La escena de su primer encuentro seguía fresca en su memoria. Consciente de que la mujer frente a él era un problema considerable, Bruno la rechazó sin piedad.

—No.

Era indiferente, carente de toda emoción.

La cara de Samantha palideció. El cielo afuera comenzaba a clarear.

Si los hombres del pueblo la encontraban de nuevo…

Al pensar en las mujeres que habían muerto consumidas por el cacique, se aterrorizó.

¡No! ¡No podía volver! Cuando se trataba de vida o muerte, todo lo demás era secundario.

Cerró los ojos, apretó la mandíbula y, en un acto desesperado, se quitó la ropa y se abalanzó sobre Bruno.

Era la joven más bella de la región. Poseía una belleza que no pertenecía a esa tierra árida, y una ambición que se negaba a ser enterrada bajo el polvo.

Su madre le había dicho que a los hombres de fuera les gustaban las mujeres dóciles. Ella no lo era, pero podía fingir.

Desde el instante en que ella empezó a desvestirse, Bruno había desviado la mirada, por lo que no anticipó su siguiente movimiento. Ese fue el segundo encuentro entre Samantha y Bruno.

Como un náufrago que se aferra a un trozo de madera, lo rodeó con los brazos, pegando su cuerpo al de él, que solo vestía una delgada camiseta. Las lágrimas comenzaron a caer por sus mejillas.

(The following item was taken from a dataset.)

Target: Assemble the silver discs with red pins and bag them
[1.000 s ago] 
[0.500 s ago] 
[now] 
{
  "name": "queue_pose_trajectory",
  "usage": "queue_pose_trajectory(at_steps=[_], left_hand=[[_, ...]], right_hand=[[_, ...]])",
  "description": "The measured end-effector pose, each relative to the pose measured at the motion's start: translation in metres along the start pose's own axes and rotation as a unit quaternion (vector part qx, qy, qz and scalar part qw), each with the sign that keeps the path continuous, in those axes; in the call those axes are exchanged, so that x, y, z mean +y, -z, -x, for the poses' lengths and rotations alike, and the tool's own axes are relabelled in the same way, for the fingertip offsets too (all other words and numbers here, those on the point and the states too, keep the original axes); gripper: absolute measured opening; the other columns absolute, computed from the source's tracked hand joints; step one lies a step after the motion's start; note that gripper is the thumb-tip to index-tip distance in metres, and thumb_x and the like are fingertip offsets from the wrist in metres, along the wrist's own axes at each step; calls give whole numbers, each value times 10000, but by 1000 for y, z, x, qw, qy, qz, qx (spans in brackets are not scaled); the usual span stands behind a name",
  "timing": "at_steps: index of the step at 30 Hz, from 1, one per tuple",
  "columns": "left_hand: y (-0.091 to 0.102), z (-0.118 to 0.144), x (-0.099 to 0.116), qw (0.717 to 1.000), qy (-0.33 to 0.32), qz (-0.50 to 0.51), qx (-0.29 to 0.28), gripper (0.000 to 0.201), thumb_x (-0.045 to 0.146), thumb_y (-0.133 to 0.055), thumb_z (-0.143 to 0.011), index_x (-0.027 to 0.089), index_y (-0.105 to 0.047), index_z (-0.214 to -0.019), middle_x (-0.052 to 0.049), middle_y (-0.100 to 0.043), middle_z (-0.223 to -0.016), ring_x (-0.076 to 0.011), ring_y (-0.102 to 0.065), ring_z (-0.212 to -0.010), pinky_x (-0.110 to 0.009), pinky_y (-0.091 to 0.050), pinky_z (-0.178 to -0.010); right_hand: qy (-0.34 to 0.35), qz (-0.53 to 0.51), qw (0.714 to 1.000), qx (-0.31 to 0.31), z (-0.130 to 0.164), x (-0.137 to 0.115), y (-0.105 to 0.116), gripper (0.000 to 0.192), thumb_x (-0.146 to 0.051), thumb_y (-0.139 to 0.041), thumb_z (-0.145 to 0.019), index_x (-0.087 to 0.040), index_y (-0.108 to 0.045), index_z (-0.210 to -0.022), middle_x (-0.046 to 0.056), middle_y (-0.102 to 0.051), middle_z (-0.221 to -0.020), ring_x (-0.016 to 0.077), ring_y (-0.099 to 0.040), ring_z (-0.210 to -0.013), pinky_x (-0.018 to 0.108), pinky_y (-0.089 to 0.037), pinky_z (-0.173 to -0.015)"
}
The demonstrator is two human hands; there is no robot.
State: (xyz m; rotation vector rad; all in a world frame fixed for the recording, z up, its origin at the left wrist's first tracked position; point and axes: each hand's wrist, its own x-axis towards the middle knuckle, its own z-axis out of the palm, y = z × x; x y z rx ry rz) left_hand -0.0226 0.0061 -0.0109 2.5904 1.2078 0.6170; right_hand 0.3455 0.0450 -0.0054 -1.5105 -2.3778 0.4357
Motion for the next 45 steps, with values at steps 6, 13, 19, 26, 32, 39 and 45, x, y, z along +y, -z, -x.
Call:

—Por favor… Eres mi única esperanza…

Sus palabras lo hicieron vacilar. Hacía mucho tiempo, él había escuchado una súplica similar, pero al final no pudo salvar a esa persona, un fracaso que se convirtió en una carga insuperable.

Se le detuvo el corazón. La mano con la que iba a apartarla terminó sujetándola con firmeza por la cintura.

Desde la opulenta capital hasta este remoto pueblo fronterizo. Su corazón, autoexiliado durante meses, encontró un instante de calma inesperada en la joven que sostenía en sus brazos.

Si todos decían que él era la única escoria de la familia Fuentes… Entonces… Que se pudran.

Al sentir el calor de la mano de él en su cintura, Samantha no supo si habían sido sus palabras o su cuerpo lo que lo había convencido. Pero supo que había ganado la apuesta.

Ese día, Bruno se llevó a Samantha, pero no tenía intención de tocarla.